The reverse stock split effects all issued and outstanding shares of Ikena common stock. The reverse stock split will reduce the number of shares of issued and outstanding Ikena common stock outstanding prior to the closing of the merger from approximately 48.2 million to approximately 4 million. The number of shares of Ikena’s authorized common stock will not be affected by the reverse stock split. No fractional shares will be issued if, as a result of the reverse stock split, a stockholder would otherwise become entitled to a fractional share because the number of shares of Ikena common stock they hold before the reverse stock split is not evenly divisible by the split ratio. Instead, each stockholder will be entitled to receive a cash payment in lieu of such fractional share. The cash payment to be paid will be equal to the fraction of a share to which such stockholder would otherwise be entitled multiplied by the closing price per share as reported by The Nasdaq Stock Market LLC on July 24, 2025.

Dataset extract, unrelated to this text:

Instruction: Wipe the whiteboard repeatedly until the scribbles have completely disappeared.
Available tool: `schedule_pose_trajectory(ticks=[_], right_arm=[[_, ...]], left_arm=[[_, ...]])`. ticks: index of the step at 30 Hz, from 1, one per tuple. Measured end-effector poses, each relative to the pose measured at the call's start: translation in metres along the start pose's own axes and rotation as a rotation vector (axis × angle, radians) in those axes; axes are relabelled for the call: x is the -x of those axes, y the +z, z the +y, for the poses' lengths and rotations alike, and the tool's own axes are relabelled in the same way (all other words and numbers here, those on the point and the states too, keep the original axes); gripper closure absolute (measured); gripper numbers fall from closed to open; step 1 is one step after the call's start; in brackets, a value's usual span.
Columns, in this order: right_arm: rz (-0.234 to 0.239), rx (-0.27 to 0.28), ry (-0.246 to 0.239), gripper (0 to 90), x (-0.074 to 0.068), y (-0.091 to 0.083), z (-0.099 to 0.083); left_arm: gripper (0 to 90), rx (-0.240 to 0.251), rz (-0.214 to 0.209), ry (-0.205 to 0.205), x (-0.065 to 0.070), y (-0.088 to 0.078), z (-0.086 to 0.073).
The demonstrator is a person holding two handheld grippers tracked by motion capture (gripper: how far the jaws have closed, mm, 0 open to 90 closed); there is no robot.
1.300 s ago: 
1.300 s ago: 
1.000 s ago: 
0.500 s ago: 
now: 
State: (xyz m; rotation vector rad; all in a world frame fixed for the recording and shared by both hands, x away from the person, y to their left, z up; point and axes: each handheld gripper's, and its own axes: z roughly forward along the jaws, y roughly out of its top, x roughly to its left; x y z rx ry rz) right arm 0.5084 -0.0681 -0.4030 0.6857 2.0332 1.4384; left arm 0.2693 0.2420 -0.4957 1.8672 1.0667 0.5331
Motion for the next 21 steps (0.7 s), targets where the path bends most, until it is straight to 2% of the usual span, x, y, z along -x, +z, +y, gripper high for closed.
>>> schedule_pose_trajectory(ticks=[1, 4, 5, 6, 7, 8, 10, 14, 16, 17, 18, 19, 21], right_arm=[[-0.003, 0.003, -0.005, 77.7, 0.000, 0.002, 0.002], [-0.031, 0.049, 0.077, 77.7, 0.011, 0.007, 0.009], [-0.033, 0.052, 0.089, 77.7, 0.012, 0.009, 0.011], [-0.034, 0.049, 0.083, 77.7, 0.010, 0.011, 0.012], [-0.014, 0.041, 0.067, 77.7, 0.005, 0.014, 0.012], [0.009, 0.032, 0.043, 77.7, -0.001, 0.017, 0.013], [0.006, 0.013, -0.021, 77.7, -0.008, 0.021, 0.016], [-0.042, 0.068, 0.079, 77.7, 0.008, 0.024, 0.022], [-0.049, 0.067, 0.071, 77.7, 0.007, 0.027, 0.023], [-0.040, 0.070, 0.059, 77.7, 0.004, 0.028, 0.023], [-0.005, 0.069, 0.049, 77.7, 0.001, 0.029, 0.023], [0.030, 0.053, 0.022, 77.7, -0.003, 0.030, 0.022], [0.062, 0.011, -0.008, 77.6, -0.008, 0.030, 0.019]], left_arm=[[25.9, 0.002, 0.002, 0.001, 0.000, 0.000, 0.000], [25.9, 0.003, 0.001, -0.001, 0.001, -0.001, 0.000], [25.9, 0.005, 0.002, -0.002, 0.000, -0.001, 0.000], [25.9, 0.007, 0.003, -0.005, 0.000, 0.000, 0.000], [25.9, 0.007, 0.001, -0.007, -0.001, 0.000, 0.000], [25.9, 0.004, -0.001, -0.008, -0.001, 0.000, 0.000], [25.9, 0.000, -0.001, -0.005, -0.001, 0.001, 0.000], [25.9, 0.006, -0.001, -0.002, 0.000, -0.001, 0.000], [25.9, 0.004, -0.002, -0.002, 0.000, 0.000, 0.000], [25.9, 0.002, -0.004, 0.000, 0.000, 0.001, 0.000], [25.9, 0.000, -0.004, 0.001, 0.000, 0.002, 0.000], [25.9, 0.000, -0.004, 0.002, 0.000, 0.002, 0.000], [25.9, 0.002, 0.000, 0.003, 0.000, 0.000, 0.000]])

As a result of the reverse stock split, proportionate adjustments will be made to the exercise prices and number of shares of Ikena’s common stock underlying Ikena’s outstanding equity awards. There will be no change to the par value per share.
Ikena’s transfer agent, Computershare, is acting as the exchange agent for the reverse stock split. Stockholders holding their shares in book-entry form or in brokerage accounts need not take any action in connection with the reverse stock split. Beneficial holders are encouraged to contact their bank, broker or custodian with any procedural questions.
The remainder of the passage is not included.